PROMPT: Write out all of the listing exactly. Add nothing to it.

##### DATA BELOW #####

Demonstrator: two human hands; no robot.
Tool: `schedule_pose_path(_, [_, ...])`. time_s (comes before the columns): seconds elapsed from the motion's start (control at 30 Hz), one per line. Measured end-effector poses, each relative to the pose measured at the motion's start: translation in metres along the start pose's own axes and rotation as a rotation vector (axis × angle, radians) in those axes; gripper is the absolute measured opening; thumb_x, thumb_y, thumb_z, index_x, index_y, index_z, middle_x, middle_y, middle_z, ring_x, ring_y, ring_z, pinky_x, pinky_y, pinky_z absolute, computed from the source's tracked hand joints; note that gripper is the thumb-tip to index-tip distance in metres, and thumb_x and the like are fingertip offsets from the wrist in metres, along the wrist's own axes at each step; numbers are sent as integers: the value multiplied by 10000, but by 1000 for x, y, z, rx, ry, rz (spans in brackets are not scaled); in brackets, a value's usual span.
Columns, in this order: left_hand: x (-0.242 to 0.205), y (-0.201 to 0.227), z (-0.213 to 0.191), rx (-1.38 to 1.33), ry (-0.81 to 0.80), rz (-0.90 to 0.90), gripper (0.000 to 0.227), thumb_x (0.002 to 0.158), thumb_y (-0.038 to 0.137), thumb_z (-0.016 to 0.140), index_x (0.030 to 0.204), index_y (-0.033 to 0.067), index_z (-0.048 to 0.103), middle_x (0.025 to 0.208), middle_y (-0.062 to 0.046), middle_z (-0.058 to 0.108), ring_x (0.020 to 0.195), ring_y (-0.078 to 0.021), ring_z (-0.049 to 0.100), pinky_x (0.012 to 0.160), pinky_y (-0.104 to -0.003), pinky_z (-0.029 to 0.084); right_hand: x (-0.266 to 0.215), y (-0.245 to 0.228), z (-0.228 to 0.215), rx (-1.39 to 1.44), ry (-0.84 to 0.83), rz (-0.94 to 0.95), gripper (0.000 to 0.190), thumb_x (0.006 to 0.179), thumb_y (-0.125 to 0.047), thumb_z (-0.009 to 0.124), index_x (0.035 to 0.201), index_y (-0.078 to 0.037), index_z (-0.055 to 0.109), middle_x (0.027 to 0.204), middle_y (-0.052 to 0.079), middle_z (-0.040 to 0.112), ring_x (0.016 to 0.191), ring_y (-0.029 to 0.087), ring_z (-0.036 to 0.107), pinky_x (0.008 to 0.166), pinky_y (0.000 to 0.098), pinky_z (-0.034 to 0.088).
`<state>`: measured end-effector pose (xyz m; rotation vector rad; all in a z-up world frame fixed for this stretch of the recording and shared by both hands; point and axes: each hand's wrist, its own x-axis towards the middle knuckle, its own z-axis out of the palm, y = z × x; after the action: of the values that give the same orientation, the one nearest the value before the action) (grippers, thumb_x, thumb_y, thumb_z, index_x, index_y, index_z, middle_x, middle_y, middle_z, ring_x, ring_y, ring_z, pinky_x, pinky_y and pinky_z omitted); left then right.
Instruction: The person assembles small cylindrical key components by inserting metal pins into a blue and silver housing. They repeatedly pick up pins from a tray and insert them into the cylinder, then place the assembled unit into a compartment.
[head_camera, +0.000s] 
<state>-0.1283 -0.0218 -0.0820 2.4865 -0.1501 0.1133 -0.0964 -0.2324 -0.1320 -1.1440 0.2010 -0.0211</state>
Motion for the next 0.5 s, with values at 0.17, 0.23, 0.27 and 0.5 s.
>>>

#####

RESPONSE AREA:
Demonstrator: two human hands; no robot.
Tool: `schedule_pose_path(_, [_, ...])`. time_s (comes before the columns): seconds elapsed from the motion's start (control at 30 Hz), one per line. Measured end-effector poses, each relative to the pose measured at the motion's start: translation in metres along the start pose's own axes and rotation as a rotation vector (axis × angle, radians) in those axes; gripper is the absolute measured opening; thumb_x, thumb_y, thumb_z, index_x, index_y, index_z, middle_x, middle_y, middle_z, ring_x, ring_y, ring_z, pinky_x, pinky_y, pinky_z absolute, computed from the source's tracked hand joints; note that gripper is the thumb-tip to index-tip distance in metres, and thumb_x and the like are fingertip offsets from the wrist in metres, along the wrist's own axes at each step; numbers are sent as integers: the value multiplied by 10000, but by 1000 for x, y, z, rx, ry, rz (spans in brackets are not scaled); in brackets, a value's usual span.
Columns, in this order: left_hand: x (-0.242 to 0.205), y (-0.201 to 0.227), z (-0.213 to 0.191), rx (-1.38 to 1.33), ry (-0.81 to 0.80), rz (-0.90 to 0.90), gripper (0.000 to 0.227), thumb_x (0.002 to 0.158), thumb_y (-0.038 to 0.137), thumb_z (-0.016 to 0.140), index_x (0.030 to 0.204), index_y (-0.033 to 0.067), index_z (-0.048 to 0.103), middle_x (0.025 to 0.208), middle_y (-0.062 to 0.046), middle_z (-0.058 to 0.108), ring_x (0.020 to 0.195), ring_y (-0.078 to 0.021), ring_z (-0.049 to 0.100), pinky_x (0.012 to 0.160), pinky_y (-0.104 to -0.003), pinky_z (-0.029 to 0.084); right_hand: x (-0.266 to 0.215), y (-0.245 to 0.228), z (-0.228 to 0.215), rx (-1.39 to 1.44), ry (-0.84 to 0.83), rz (-0.94 to 0.95), gripper (0.000 to 0.190), thumb_x (0.006 to 0.179), thumb_y (-0.125 to 0.047), thumb_z (-0.009 to 0.124), index_x (0.035 to 0.201), index_y (-0.078 to 0.037), index_z (-0.055 to 0.109), middle_x (0.027 to 0.204), middle_y (-0.052 to 0.079), middle_z (-0.040 to 0.112), ring_x (0.016 to 0.191), ring_y (-0.029 to 0.087), ring_z (-0.036 to 0.107), pinky_x (0.008 to 0.166), pinky_y (0.000 to 0.098), pinky_z (-0.034 to 0.088).
`<state>`: measured end-effector pose (xyz m; rotation vector rad; all in a z-up world frame fixed for this stretch of the recording and shared by both hands; point and axes: each hand's wrist, its own x-axis towards the middle knuckle, its own z-axis out of the palm, y = z × x; after the action: of the values that give the same orientation, the one nearest the value before the action) (grippers, thumb_x, thumb_y, thumb_z, index_x, index_y, index_z, middle_x, middle_y, middle_z, ring_x, ring_y, ring_z, pinky_x, pinky_y and pinky_z omitted); left then right.
Instruction: The person assembles small cylindrical key components by inserting metal pins into a blue and silver housing. They repeatedly pick up pins from a tray and insert them into the cylinder, then place the assembled unit into a compartment.
[head_camera, +0.000s] 
<state>-0.1283 -0.0218 -0.0820 2.4865 -0.1501 0.1133 -0.0964 -0.2324 -0.1320 -1.1440 0.2010 -0.0211</state>
Motion for the next 0.5 s, with values at 0.17, 0.23, 0.27 and 0.5 s.
>>>

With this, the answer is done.